The number one thing I read in your journals you have sent me to is that a few jack a$$e$ are ruining it for the rest of the responsible sportsman by the way the use their ORV's. This does not justify removing the opportunity from the other 99% of the people by closing the roads.

As for collision mortality, please explain how you can have this over a road that is climbing up a mountain with boulders and other obstacles with a maximum speed of about 10 mph?


----------



## InvaderZim (Sep 7, 2007)

I very much like this PBH sumbeetch!


----------



## proutdoors (Sep 24, 2007)

InvaderZim said:


> I very much like this PBH sumbeetch!


Isn't that special.


----------



## PBH (Nov 7, 2007)

Troutsman said:


> The number one thing I read in your journals you have sent me to is that a few jack **** are ruining it for the rest of the responsible sportsman by the way the use their ORV's. This does not justify removing the opportunity from the other 99% of the people by closing the roads.

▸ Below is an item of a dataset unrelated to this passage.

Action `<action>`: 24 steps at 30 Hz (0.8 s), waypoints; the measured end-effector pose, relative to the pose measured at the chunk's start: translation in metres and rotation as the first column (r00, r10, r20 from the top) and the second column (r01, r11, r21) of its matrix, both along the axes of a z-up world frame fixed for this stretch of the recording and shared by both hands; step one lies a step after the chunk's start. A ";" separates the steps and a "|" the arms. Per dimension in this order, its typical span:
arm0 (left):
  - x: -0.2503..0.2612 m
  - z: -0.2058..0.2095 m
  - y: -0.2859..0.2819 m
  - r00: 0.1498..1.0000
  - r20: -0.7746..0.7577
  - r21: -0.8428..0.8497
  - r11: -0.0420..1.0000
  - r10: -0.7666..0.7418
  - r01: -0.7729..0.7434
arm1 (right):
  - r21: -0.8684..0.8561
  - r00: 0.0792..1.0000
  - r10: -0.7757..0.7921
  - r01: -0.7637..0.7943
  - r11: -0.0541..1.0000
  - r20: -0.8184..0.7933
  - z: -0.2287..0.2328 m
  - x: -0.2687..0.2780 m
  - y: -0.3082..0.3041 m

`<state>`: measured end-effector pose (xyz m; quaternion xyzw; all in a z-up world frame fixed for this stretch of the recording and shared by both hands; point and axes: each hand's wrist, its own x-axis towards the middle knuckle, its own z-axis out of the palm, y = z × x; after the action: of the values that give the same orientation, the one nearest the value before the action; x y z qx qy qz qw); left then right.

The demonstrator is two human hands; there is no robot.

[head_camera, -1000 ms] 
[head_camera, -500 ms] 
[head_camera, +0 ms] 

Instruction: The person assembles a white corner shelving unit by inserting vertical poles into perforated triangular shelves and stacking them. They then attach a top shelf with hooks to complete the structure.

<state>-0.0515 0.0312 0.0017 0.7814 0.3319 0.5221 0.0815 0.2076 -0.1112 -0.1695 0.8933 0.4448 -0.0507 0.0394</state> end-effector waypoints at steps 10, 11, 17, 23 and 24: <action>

I recall while playing high school football this exact scenario. Conditioning. Everyone lined up running 'hills'. We'd go on a snap-count. We usually had a certain number of 'hills' to run. If a SINGLE person went on the wrong count, WE ALL started over at 0 'hills'. 1 jackass ruining it for the rest of us.

Opening weekend of the archery hunt this year (2010) I'm hiking along the edge of a grove of aspen to a drop-off. Along comes a truck and ATV trying to beat me to the edge. The truck stops. The ATV continues, cross country ahead of me into the aspen and down along the ridge. Three guys pile out of the truck and head towards me. I comment "you know this isn't an ATV trail, right?". Their reply: "We're retrieving downed game". I said "that doesn't matter". They replied "did they change the law?". I responded "It's people like you that ruin things for the rest of us".

Unfortunately, a few jackasses ruining it for the rest of us is EXACTLY what this is about. If you feel that these jackasses (I think it's a larger percent than only 1% -- much larger) abuse doesn't justify closing things down for the rest of the non-abusers, then maybe it's time for the non-abusers to start policing the abusers!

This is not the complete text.